Where in the data does the word "things" appear? Find those lines and copy them.
DATASET EXTRACT START
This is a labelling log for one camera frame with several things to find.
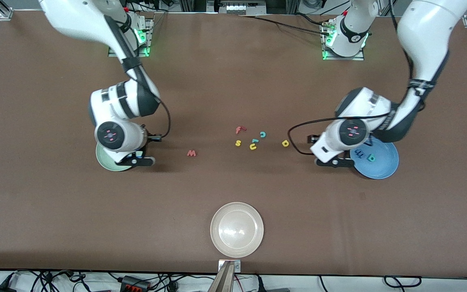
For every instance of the aluminium camera pole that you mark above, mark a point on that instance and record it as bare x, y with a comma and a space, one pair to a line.
222, 282

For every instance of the black plug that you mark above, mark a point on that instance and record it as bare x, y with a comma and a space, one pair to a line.
260, 286

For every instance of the beige round plate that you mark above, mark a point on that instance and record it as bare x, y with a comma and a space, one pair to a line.
236, 230

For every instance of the black orange power strip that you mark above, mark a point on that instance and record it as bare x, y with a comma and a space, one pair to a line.
130, 282

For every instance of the grey box white connectors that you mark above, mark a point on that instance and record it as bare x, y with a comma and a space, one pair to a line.
237, 8

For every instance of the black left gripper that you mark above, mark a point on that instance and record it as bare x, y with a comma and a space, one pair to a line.
315, 141

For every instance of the blue foam letter m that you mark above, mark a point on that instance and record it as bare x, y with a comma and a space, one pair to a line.
359, 153

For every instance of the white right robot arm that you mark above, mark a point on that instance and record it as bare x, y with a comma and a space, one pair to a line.
79, 20

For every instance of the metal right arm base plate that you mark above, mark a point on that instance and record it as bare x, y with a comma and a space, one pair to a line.
144, 54

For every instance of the table cover sheet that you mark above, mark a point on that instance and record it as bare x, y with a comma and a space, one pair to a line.
233, 81

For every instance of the teal foam letter q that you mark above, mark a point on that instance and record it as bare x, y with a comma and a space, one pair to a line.
371, 158

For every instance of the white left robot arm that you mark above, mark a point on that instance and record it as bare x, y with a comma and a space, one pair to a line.
428, 32

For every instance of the red foam letter w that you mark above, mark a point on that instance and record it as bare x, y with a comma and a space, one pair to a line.
191, 153

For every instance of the aluminium frame post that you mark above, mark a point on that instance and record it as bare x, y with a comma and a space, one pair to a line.
187, 5

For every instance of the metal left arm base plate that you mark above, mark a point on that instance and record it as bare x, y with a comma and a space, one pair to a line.
343, 58

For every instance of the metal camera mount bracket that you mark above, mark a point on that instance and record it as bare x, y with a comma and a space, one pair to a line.
237, 265

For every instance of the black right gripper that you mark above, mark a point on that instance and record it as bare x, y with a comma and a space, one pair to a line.
146, 143

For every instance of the green round plate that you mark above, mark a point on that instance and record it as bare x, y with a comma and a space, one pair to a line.
108, 162

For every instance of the blue round plate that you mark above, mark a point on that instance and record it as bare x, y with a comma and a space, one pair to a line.
379, 168

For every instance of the red foam letter f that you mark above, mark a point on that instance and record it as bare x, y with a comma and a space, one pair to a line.
238, 130

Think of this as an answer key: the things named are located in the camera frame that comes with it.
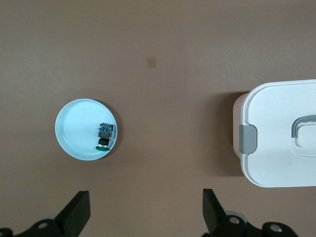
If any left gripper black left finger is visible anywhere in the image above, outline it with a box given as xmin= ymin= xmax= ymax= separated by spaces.
xmin=0 ymin=190 xmax=91 ymax=237

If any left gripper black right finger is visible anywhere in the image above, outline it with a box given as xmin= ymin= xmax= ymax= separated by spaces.
xmin=201 ymin=189 xmax=297 ymax=237

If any light blue round plate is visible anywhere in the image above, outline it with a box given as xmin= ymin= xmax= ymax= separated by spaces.
xmin=54 ymin=98 xmax=121 ymax=161

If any green and blue switch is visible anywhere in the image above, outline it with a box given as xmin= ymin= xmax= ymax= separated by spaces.
xmin=95 ymin=122 xmax=115 ymax=151

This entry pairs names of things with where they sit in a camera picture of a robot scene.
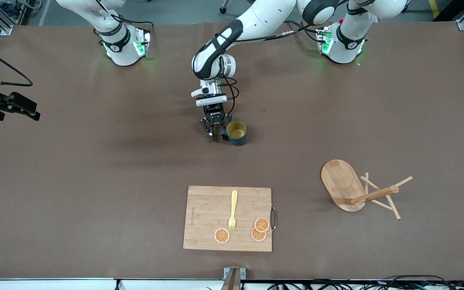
DATASET EXTRACT END
WRITTEN SOLUTION:
This is a labelling log for one camera frame with several things to find.
Think of this as an answer key: the things named are located in the camera frame that comes with it.
This entry pairs names of things with where they sit in a camera picture of a robot scene.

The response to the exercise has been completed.